Some fans thought O.A.R. did a little too much reinvention on the 2005 album Stories of a Stranger, but saxophone player Jerry DePizzo assures there should be no cases of mistaken musical identity on the group's new All Sides.

Some fans thought O.A.R. did a little too much reinvention on the 2005 album Stories of a Stranger, but saxophone player Jerry DePizzo assures there should be no cases of mistaken musical identity on the group's new All Sides.

"I don't want to knock anything we've ever done because I'm proud of it all," DePizzo said in a recent phone interview. "But I think ... this is the record that sounds most like our band."

Of a Revolution formed in 1997 in Rockville, Maryland, and by the time they'd moved their home base to Ohio State in the early 2000s, the group had gained a reputation as a jam band whose music wasn't mainstream enough for mass appeal. It was a label spurred by the group's free-wheeling concerts and rootsy, island groove-inflected pop sound.

For Stories of a Stranger, though, Marc Roberge (the band's vocalist and chief songwriter) teamed up with ace songwriters Glen Ballard (known for his work with Alanis Morissette and Dave Matthews), Jeff Trott and Peter Zizzo, among others. The result was a concisely crafted collection of songs that leaned more toward pop-rock than the group's earlier records.

Though the album was clearly an attempt to adapt to pop radio's demands, the CD didn't trigger a commercial breakthrough. Single "Love and Memories" became only a modest modern-rock hit.

So for All Sides, O.A.R. tried to strike a different balance - one that would allow the band's more adventurous side to shine through.

"We kind of felt like we left our audience in the lurch a little bit on the last record, where we stepped away from what O.A.R. truly is, or was, a little too much. So we wanted to bring that back," DePizzo said.

"We wanted to make the album tracks really great album tracks and not just failed attempts at singles. So the arrangements are weirder. They're not as conventional. Obviously they're longer.
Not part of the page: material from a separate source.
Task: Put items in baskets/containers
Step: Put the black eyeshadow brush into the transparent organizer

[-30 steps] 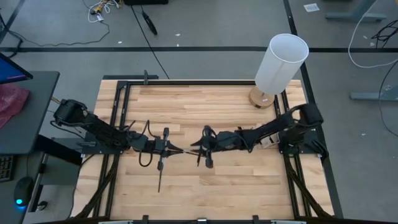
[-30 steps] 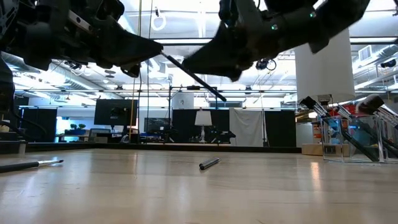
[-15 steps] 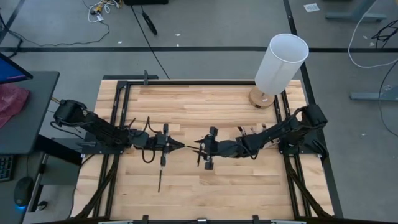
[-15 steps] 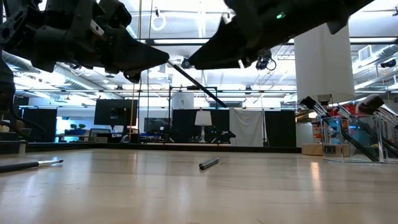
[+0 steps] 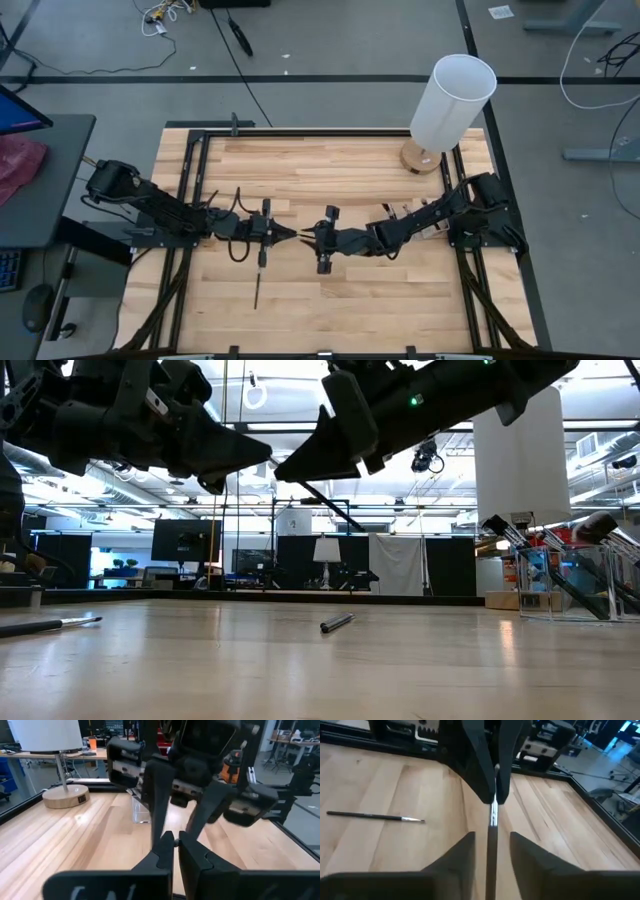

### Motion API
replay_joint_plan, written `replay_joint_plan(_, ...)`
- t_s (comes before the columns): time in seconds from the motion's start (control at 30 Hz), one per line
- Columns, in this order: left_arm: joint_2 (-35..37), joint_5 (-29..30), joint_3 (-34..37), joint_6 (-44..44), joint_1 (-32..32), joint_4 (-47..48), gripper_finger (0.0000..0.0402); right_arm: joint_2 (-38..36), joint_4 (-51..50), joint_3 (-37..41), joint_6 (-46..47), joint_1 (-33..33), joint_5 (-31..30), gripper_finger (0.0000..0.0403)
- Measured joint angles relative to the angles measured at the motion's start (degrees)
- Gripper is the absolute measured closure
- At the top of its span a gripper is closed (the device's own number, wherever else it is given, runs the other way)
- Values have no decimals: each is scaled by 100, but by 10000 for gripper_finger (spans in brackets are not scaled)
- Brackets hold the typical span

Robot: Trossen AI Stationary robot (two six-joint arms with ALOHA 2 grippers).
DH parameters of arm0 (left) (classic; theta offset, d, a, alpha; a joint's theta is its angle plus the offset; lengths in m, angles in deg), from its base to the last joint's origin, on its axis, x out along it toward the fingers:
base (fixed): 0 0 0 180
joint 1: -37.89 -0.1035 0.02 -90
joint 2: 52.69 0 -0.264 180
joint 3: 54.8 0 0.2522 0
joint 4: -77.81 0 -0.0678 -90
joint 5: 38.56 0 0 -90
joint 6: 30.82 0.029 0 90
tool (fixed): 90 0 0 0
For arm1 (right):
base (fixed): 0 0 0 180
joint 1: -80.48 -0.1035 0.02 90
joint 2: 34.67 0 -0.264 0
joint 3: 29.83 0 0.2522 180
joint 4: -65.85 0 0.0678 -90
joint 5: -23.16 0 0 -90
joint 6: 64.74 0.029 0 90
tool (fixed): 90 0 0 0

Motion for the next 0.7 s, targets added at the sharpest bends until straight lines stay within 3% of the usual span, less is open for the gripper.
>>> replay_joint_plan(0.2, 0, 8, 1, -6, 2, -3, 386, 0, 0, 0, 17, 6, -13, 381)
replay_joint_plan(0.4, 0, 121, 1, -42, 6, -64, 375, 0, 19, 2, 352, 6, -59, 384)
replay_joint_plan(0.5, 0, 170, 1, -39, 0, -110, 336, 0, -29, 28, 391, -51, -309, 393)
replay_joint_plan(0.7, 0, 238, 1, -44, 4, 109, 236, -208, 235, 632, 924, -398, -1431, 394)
There's more depth and texture to them, and just little bits and elements that we feel that our audience really connects with and enjoys."

Some of O.A.R.'s defining stylistic signatures found their way back onto All Sides, too, like the island grooves on "What is Mine." The group's idiosyncratic tendencies resurface on "Whatever Happened," and there's a return to including an epic track with "War Song."

"We certainly played on the All Sides moniker," DePizzo said. "It covers pretty much everything we do stylistically. It's really a complete representation of what O.A.R. is in the studio."

One key lesson learned by the members of O.A.R. - DePizzo, Roberge, bassist Benj Gershman, guitarist Richard On and drummer Chris Culos - was the importance of being fully prepared to record before they entered the studio. This meant putting more time into writing, rehearsing and refining the arrangements.

"We realized that it really wasn't exactly about what you did in the studio, but how prepared you were ahead of time," DePizzo said. "We certainly took that to heart and we did a lot of work before we even stepped, day one, in the recording studio."

Now that O.A.R. has been debuting some All Sides tracks on tour, DePizzo expects the songs to continue evolving to suit the band's live-performance capabilities and tastes.

"We just wanted to make sure that when we finally debuted these songs, they'd feel like we've been playing them for years," he said. "And we'd feel like our comfort level is at an all-time high with them, instead of just kind of throwing them out there for people to hear."